(Task requirements): Sort through the data and copy the lines holding the word "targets".

+++ Records for the task +++

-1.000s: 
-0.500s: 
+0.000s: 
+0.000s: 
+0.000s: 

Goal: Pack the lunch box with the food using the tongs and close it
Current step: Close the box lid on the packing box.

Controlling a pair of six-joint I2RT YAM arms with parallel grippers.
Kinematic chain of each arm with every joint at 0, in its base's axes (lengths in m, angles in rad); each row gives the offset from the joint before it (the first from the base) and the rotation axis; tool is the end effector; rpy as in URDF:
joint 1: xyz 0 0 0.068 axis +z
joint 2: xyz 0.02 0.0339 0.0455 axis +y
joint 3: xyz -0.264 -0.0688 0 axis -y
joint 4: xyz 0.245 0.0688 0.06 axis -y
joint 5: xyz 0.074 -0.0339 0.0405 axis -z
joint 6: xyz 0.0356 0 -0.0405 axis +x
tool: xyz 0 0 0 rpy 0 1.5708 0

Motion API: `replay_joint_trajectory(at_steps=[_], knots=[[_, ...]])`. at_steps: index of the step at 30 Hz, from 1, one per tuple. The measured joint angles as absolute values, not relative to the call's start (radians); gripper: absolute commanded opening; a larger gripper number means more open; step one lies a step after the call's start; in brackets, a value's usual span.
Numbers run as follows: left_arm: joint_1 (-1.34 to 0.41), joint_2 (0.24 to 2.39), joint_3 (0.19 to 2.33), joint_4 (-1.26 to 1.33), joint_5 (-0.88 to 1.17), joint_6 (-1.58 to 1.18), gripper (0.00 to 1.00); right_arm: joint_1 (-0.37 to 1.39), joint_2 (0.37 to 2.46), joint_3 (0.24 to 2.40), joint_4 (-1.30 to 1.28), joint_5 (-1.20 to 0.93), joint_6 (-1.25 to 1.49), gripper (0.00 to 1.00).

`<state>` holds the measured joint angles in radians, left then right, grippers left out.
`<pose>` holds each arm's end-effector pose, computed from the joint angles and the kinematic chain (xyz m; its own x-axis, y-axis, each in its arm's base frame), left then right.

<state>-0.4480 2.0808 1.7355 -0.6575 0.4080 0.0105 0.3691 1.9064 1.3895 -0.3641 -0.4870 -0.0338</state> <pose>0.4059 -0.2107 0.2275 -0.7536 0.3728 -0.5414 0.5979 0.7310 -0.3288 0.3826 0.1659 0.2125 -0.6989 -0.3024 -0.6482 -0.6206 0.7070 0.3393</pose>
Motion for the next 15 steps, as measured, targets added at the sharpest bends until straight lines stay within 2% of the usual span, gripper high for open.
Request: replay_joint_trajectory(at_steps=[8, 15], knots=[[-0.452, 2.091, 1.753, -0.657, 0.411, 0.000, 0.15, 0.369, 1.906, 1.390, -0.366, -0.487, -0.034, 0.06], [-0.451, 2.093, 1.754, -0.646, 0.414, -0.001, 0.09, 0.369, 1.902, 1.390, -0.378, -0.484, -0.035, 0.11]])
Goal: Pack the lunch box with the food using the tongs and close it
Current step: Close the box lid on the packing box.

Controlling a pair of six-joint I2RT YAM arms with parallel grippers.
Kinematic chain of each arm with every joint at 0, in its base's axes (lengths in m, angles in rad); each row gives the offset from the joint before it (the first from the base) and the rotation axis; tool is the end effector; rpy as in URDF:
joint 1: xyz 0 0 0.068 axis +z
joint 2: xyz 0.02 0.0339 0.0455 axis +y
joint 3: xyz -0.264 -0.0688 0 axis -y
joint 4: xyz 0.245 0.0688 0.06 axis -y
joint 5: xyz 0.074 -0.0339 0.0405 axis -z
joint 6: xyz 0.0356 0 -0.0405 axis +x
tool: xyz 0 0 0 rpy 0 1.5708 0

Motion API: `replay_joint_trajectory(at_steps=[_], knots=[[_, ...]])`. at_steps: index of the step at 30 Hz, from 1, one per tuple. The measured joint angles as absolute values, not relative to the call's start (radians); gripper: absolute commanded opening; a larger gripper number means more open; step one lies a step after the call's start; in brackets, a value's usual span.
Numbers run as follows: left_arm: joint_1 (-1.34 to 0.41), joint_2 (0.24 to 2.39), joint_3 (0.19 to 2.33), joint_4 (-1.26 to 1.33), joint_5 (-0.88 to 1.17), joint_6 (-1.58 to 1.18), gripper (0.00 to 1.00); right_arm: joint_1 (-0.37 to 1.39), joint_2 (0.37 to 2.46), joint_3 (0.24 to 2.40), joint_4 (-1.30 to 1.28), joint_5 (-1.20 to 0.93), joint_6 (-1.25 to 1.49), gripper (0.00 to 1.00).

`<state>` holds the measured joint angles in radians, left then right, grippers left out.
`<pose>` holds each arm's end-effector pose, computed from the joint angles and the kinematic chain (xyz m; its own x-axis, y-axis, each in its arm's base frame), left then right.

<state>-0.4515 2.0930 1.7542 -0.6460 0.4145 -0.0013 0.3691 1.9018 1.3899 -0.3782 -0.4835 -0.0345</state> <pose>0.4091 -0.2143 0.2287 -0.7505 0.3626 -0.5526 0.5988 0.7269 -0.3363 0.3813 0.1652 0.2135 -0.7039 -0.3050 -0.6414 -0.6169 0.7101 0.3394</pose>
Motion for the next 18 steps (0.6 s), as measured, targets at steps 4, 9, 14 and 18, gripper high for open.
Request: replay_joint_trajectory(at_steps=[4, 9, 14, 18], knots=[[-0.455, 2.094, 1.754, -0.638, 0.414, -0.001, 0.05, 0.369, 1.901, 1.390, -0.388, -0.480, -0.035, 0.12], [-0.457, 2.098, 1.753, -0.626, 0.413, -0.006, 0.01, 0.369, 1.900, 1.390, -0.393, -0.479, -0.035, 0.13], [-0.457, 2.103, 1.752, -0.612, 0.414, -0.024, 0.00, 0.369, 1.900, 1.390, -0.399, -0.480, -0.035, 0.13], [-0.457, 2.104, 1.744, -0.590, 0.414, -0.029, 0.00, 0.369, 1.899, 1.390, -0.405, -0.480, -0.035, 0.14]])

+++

(Exercise result):
Motion for the next 15 steps, as measured, targets added at the sharpest bends until straight lines stay within 2% of the usual span, gripper high for open.
Motion for the next 18 steps (0.6 s), as measured, targets at steps 4, 9, 14 and 18, gripper high for open.

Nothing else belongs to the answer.